3) Homosexual Caricature
There are many funny homosexuals in entertainment, as long as they live up to their stereotype.

4) Goth Merges With Gay

The wacky gay stereotype approaches the walking dead eager to conceive the next Disney Villain.

They eventually mated a goth character with a zany homosexual and came up with this:

A transvestite goth villain.

And eventually gay, goth, Arab and Simon Legree all together.

Animated feature characters need more than an obvious design to define their character. In the best features, each main character usually has a certain gesture or expression assigned to him, that the other characters don't have. We instantly recognize this symbolic key to the character because we have grown up seeing it so many times.
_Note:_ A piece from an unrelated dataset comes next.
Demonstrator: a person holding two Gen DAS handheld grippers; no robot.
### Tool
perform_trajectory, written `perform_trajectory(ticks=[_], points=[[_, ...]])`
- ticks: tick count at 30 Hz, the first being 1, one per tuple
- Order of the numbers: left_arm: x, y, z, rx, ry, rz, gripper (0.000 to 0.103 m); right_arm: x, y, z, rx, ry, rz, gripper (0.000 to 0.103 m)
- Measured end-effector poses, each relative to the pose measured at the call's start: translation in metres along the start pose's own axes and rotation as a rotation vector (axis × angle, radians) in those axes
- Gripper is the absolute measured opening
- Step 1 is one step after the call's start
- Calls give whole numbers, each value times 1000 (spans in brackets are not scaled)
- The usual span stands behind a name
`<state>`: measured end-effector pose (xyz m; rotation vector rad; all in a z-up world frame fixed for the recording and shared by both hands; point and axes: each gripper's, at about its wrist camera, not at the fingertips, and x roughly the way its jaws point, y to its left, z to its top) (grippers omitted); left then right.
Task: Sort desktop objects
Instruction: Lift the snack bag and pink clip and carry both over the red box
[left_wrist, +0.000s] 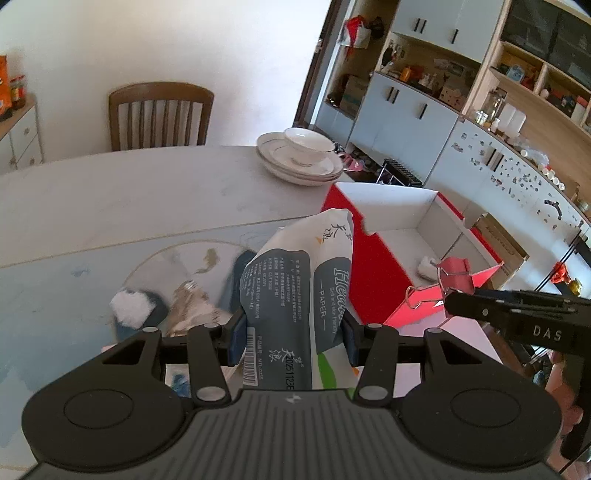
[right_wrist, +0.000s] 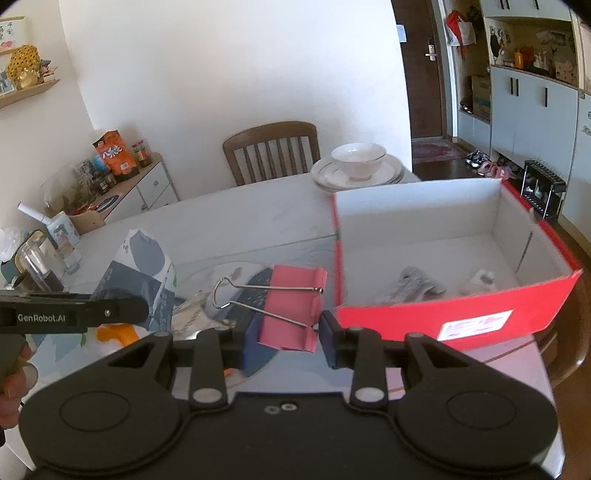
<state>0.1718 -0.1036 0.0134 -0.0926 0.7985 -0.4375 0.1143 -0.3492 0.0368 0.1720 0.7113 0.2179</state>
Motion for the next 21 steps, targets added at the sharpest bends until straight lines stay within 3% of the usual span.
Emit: perform_trajectory(ticks=[21], points=[[58, -105, 41, 110, -11, -19, 48, 1, -105, 42, -46, -54, -76, 34]])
INSTANT EVIL: The sniffing of the turd

I'm not sure if Disney invented it, but animators know that the quickest way to turn the audience against someone is to have them sniff the ceremonial turd. Decent people instinctively know you shouldn't be poking your nose around that area and won't root for the turd sniffer.
This fellow is all the villain stereotypes in one. The most turd sniffingest of all.
Hey, he's copyrighted! I guess no one else can ever use this character again.

I'm confused as to why we need villains in every animated story in the first place. Merely "evil" ones. And the same version of evil.

Will features ever surpass Terrytoons in characterization? (Let alone catch up in fun)
I bet the animators would love to try characters with more meat on 'em if they were allowed.